***** Provided entries *****

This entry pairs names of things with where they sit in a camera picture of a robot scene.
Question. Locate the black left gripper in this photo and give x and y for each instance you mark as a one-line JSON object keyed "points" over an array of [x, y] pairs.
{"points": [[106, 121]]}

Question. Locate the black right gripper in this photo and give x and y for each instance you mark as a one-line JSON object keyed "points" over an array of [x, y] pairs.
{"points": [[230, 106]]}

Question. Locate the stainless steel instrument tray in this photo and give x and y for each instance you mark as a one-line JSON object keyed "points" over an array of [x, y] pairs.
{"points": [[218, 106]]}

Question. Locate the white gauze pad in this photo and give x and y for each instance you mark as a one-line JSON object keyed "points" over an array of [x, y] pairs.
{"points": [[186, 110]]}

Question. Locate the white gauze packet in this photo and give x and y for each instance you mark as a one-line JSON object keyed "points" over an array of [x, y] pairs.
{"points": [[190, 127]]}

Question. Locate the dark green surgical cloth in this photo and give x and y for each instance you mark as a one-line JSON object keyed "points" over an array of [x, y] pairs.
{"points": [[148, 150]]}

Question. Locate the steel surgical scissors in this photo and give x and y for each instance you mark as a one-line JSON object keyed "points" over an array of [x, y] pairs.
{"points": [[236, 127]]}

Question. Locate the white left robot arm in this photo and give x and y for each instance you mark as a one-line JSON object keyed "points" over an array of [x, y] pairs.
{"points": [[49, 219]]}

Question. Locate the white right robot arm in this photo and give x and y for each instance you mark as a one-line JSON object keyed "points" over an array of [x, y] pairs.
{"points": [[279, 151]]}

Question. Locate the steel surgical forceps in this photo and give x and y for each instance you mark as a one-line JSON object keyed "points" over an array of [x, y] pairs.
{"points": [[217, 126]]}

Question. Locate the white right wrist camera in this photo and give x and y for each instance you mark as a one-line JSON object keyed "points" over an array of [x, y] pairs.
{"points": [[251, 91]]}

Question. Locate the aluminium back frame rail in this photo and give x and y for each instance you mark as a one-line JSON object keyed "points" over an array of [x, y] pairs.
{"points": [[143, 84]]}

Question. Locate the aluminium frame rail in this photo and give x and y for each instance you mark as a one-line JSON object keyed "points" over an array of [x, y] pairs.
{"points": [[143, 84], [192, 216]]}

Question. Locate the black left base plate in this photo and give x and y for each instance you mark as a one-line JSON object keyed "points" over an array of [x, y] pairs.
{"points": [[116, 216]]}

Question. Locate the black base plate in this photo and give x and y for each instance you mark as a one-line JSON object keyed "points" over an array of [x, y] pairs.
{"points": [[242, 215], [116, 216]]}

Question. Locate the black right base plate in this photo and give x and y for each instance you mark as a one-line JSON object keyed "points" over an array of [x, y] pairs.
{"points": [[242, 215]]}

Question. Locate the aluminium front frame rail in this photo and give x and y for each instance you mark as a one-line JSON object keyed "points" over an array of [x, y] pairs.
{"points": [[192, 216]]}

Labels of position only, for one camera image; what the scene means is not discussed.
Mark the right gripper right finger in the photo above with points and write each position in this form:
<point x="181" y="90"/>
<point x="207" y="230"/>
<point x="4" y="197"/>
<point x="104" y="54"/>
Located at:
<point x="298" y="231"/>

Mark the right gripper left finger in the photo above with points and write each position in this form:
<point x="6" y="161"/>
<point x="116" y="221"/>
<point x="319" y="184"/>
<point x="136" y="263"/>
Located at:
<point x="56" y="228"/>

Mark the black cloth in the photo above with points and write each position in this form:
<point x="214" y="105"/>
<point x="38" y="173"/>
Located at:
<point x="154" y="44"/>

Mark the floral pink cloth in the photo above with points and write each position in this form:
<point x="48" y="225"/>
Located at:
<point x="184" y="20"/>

*****

*Exercise brief*:
Repeat all of the material above exactly, with no line dropped.

*Solution to this task*:
This entry pairs names of things with where they sit in a camera picture of a robot scene.
Question. Locate the black left gripper in this photo and give x and y for each instance you mark as a one-line JSON object keyed "points" over an array of [x, y] pairs.
{"points": [[106, 121]]}

Question. Locate the black right gripper in this photo and give x and y for each instance you mark as a one-line JSON object keyed "points" over an array of [x, y] pairs.
{"points": [[230, 106]]}

Question. Locate the stainless steel instrument tray in this photo and give x and y for each instance you mark as a one-line JSON object keyed "points" over an array of [x, y] pairs.
{"points": [[218, 106]]}

Question. Locate the white gauze pad in this photo and give x and y for each instance you mark as a one-line JSON object keyed "points" over an array of [x, y] pairs.
{"points": [[186, 110]]}

Question. Locate the white gauze packet in this photo and give x and y for each instance you mark as a one-line JSON object keyed "points" over an array of [x, y] pairs.
{"points": [[190, 127]]}

Question. Locate the dark green surgical cloth in this photo and give x and y for each instance you mark as a one-line JSON object keyed "points" over an array of [x, y] pairs.
{"points": [[148, 150]]}

Question. Locate the steel surgical scissors in this photo and give x and y for each instance you mark as a one-line JSON object keyed "points" over an array of [x, y] pairs.
{"points": [[236, 127]]}

Question. Locate the white left robot arm in this photo and give x and y for each instance you mark as a one-line JSON object keyed "points" over an array of [x, y] pairs.
{"points": [[49, 219]]}

Question. Locate the white right robot arm in this photo and give x and y for each instance you mark as a one-line JSON object keyed "points" over an array of [x, y] pairs.
{"points": [[279, 151]]}

Question. Locate the steel surgical forceps in this photo and give x and y for each instance you mark as a one-line JSON object keyed "points" over an array of [x, y] pairs.
{"points": [[217, 126]]}

Question. Locate the white right wrist camera in this photo and give x and y for each instance you mark as a one-line JSON object keyed "points" over an array of [x, y] pairs.
{"points": [[251, 91]]}

Question. Locate the aluminium back frame rail in this photo and give x and y for each instance you mark as a one-line JSON object keyed "points" over an array of [x, y] pairs.
{"points": [[143, 84]]}

Question. Locate the aluminium frame rail in this photo and give x and y for each instance you mark as a one-line JSON object keyed "points" over an array of [x, y] pairs.
{"points": [[143, 84], [192, 216]]}

Question. Locate the black left base plate in this photo and give x and y for each instance you mark as a one-line JSON object keyed "points" over an array of [x, y] pairs.
{"points": [[116, 216]]}

Question. Locate the black base plate in this photo and give x and y for each instance you mark as a one-line JSON object keyed "points" over an array of [x, y] pairs.
{"points": [[242, 215], [116, 216]]}

Question. Locate the black right base plate in this photo and give x and y for each instance you mark as a one-line JSON object keyed "points" over an array of [x, y] pairs.
{"points": [[242, 215]]}

Question. Locate the aluminium front frame rail in this photo and give x and y for each instance you mark as a one-line JSON object keyed "points" over an array of [x, y] pairs.
{"points": [[192, 216]]}

Labels of position only, for one camera image; what the scene means is not discussed.
Mark the right gripper right finger in the photo above with points and write each position in this form:
<point x="181" y="90"/>
<point x="207" y="230"/>
<point x="4" y="197"/>
<point x="104" y="54"/>
Located at:
<point x="298" y="231"/>

Mark the right gripper left finger in the photo above with points and write each position in this form:
<point x="6" y="161"/>
<point x="116" y="221"/>
<point x="319" y="184"/>
<point x="136" y="263"/>
Located at:
<point x="56" y="228"/>

Mark the black cloth in the photo above with points and write each position in this form:
<point x="214" y="105"/>
<point x="38" y="173"/>
Located at:
<point x="154" y="44"/>

Mark the floral pink cloth in the photo above with points and write each position in this form:
<point x="48" y="225"/>
Located at:
<point x="184" y="20"/>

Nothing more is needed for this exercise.